**Prompt:** In the data below, the answer is the run of lines from the line containing "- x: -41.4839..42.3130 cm" through the line containing "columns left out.", both included; print it exactly and nothing else.

**Data:**
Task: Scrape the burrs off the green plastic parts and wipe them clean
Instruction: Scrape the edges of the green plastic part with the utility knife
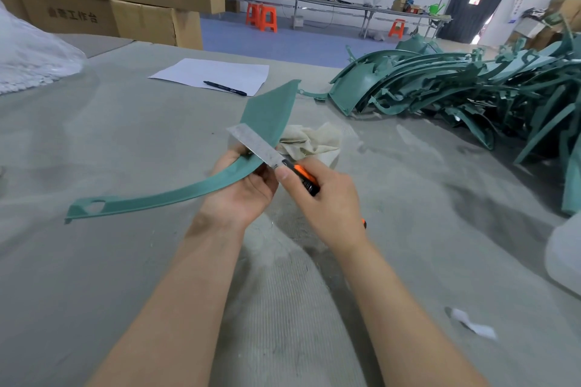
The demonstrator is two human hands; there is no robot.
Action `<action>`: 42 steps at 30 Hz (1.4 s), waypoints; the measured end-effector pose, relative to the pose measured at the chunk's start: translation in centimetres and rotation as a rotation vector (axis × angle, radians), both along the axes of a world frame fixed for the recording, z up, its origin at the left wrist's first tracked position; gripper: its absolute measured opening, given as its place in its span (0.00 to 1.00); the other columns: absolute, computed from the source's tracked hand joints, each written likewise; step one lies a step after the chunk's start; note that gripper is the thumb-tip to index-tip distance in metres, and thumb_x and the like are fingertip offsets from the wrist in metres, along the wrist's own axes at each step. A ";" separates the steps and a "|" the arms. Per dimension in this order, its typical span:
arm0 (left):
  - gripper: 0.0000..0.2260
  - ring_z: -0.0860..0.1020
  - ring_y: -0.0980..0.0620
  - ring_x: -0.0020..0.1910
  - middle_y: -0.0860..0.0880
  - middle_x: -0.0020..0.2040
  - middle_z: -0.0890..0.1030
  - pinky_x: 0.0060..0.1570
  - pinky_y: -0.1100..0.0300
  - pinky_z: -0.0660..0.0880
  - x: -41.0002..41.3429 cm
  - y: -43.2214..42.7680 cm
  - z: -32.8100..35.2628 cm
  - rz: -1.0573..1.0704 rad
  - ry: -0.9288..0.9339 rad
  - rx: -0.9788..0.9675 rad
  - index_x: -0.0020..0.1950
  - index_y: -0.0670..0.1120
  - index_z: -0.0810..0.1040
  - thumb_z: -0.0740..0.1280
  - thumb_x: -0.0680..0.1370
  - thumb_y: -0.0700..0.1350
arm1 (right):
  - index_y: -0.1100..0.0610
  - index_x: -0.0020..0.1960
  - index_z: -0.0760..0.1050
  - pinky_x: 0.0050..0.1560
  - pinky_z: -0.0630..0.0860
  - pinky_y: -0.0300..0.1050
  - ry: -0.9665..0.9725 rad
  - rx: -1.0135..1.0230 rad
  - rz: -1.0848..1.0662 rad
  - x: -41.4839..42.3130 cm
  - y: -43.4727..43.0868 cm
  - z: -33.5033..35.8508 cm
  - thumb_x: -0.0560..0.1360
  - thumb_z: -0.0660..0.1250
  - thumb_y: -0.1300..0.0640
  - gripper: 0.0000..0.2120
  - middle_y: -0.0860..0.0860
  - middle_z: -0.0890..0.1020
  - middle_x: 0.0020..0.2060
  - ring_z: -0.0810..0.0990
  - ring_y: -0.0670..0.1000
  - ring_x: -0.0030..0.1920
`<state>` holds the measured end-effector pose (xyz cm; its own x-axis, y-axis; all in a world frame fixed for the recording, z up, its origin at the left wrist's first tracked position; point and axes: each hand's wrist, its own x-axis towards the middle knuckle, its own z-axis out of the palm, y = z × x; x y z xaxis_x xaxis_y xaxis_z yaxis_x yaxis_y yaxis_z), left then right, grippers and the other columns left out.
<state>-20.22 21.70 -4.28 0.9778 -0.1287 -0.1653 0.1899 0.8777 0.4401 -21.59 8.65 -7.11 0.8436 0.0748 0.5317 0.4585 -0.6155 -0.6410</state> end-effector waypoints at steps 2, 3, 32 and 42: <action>0.11 0.77 0.53 0.33 0.47 0.38 0.78 0.29 0.65 0.76 -0.1 0.3 -0.1 0.001 -0.012 -0.044 0.40 0.41 0.76 0.60 0.80 0.42 | 0.40 0.31 0.62 0.30 0.59 0.36 -0.022 -0.008 0.016 -0.1 0.3 0.0 0.75 0.64 0.39 0.18 0.40 0.70 0.24 0.69 0.43 0.28; 0.11 0.77 0.53 0.33 0.47 0.39 0.77 0.29 0.66 0.76 -0.1 0.4 -0.2 -0.003 -0.018 -0.069 0.40 0.41 0.76 0.59 0.80 0.42 | 0.38 0.31 0.62 0.30 0.60 0.36 -0.032 -0.012 0.024 -0.1 0.4 0.0 0.75 0.63 0.39 0.17 0.38 0.71 0.25 0.70 0.42 0.28; 0.17 0.80 0.49 0.29 0.43 0.35 0.81 0.30 0.62 0.78 0.4 1.6 0.0 0.151 -0.080 -0.347 0.34 0.36 0.81 0.64 0.80 0.41 | 0.52 0.36 0.70 0.33 0.66 0.45 0.052 -0.013 0.141 -1.0 2.1 0.0 0.74 0.62 0.36 0.20 0.47 0.69 0.25 0.67 0.48 0.29; 0.02 0.78 0.51 0.35 0.45 0.42 0.79 0.30 0.64 0.77 1.2 3.0 -0.1 0.369 -0.040 -0.370 0.49 0.41 0.76 0.64 0.79 0.38 | 0.41 0.33 0.66 0.33 0.67 0.43 0.125 -0.151 0.421 -3.4 4.0 0.5 0.74 0.64 0.39 0.15 0.44 0.70 0.25 0.70 0.43 0.28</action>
<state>-19.05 24.72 -4.35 0.9737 0.1829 -0.1357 -0.1719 0.9811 0.0887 -24.96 12.67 -6.58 0.7805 0.4930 0.3845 0.6131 -0.4833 -0.6249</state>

**Response:**
  - x: -41.4839..42.3130 cm
  - y: -43.4727..43.0868 cm
  - z: -33.5033..35.8508 cm
  - thumb_x: -0.0560..0.1360
  - thumb_z: -0.0660..0.1250
  - thumb_y: -0.1300..0.0640
  - gripper: 0.0000..0.2120
  - middle_y: -0.0860..0.0860
  - middle_z: -0.0890..0.1020
  - middle_x: 0.0020..0.2060
  - ring_z: -0.0810..0.0990
  - ring_y: -0.0670..0.1000
  - ring_x: -0.0030..0.1920
`<state>` holds the measured end-effector pose (xyz cm; its own x-axis, y-axis; all in a world frame fixed for the recording, z up, its origin at the left wrist's first tracked position; point and axes: each hand's wrist, its own x-axis towards the middle knuckle, its own z-axis out of the palm, y = z × x; x y z xaxis_x xaxis_y xaxis_z yaxis_x yaxis_y yaxis_z), left then right, grippers and the other columns left out.

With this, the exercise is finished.